=== To do ===
Each line of the listing below should come back exactly as it is.

=== Data shown ===
§ §
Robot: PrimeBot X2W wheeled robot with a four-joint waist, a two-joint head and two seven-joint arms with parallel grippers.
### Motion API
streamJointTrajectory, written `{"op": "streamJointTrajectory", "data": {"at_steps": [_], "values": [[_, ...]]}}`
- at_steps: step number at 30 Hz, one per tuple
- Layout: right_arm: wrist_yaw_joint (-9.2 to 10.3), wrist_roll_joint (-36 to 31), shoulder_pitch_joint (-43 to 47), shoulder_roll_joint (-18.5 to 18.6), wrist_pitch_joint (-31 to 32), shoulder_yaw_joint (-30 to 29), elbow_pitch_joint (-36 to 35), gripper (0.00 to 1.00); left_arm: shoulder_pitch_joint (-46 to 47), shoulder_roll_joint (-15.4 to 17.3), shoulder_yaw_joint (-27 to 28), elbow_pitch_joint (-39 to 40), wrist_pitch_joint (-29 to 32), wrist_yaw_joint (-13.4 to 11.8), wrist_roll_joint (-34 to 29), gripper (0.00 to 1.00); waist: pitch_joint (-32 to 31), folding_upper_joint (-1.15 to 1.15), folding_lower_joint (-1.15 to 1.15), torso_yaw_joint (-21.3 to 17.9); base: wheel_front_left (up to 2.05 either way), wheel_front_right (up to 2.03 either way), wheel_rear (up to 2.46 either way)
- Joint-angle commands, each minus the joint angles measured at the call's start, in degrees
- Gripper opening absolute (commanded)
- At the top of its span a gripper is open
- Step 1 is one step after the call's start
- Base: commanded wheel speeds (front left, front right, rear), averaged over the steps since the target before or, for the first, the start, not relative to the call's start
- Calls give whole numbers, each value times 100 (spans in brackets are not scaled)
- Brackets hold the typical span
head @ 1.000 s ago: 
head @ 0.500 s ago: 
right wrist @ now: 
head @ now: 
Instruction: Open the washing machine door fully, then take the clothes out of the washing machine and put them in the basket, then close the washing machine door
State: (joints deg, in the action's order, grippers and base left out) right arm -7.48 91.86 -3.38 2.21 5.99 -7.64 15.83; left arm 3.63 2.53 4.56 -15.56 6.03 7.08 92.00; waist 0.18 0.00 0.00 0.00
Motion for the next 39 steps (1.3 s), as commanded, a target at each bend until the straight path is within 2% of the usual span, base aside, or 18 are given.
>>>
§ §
=== Reply ===
Robot: PrimeBot X2W wheeled robot with a four-joint waist, a two-joint head and two seven-joint arms with parallel grippers.
### Motion API
streamJointTrajectory, written `{"op": "streamJointTrajectory", "data": {"at_steps": [_], "values": [[_, ...]]}}`
- at_steps: step number at 30 Hz, one per tuple
- Layout: right_arm: wrist_yaw_joint (-9.2 to 10.3), wrist_roll_joint (-36 to 31), shoulder_pitch_joint (-43 to 47), shoulder_roll_joint (-18.5 to 18.6), wrist_pitch_joint (-31 to 32), shoulder_yaw_joint (-30 to 29), elbow_pitch_joint (-36 to 35), gripper (0.00 to 1.00); left_arm: shoulder_pitch_joint (-46 to 47), shoulder_roll_joint (-15.4 to 17.3), shoulder_yaw_joint (-27 to 28), elbow_pitch_joint (-39 to 40), wrist_pitch_joint (-29 to 32), wrist_yaw_joint (-13.4 to 11.8), wrist_roll_joint (-34 to 29), gripper (0.00 to 1.00); waist: pitch_joint (-32 to 31), folding_upper_joint (-1.15 to 1.15), folding_lower_joint (-1.15 to 1.15), torso_yaw_joint (-21.3 to 17.9); base: wheel_front_left (up to 2.05 either way), wheel_front_right (up to 2.03 either way), wheel_rear (up to 2.46 either way)
- Joint-angle commands, each minus the joint angles measured at the call's start, in degrees
- Gripper opening absolute (commanded)
- At the top of its span a gripper is open
- Step 1 is one step after the call's start
- Base: commanded wheel speeds (front left, front right, rear), averaged over the steps since the target before or, for the first, the start, not relative to the call's start
- Calls give whole numbers, each value times 100 (spans in brackets are not scaled)
- Brackets hold the typical span
head @ 1.000 s ago: 
head @ 0.500 s ago: 
right wrist @ now: 
head @ now: 
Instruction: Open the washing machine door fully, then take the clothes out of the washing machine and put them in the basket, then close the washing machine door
State: (joints deg, in the action's order, grippers and base left out) right arm -7.48 91.86 -3.38 2.21 5.99 -7.64 15.83; left arm 3.63 2.53 4.56 -15.56 6.03 7.08 92.00; waist 0.18 0.00 0.00 0.00
Motion for the next 39 steps (1.3 s), as commanded, a target at each bend until the straight path is within 2% of the usual span, base aside, or 18 are given.
>>>

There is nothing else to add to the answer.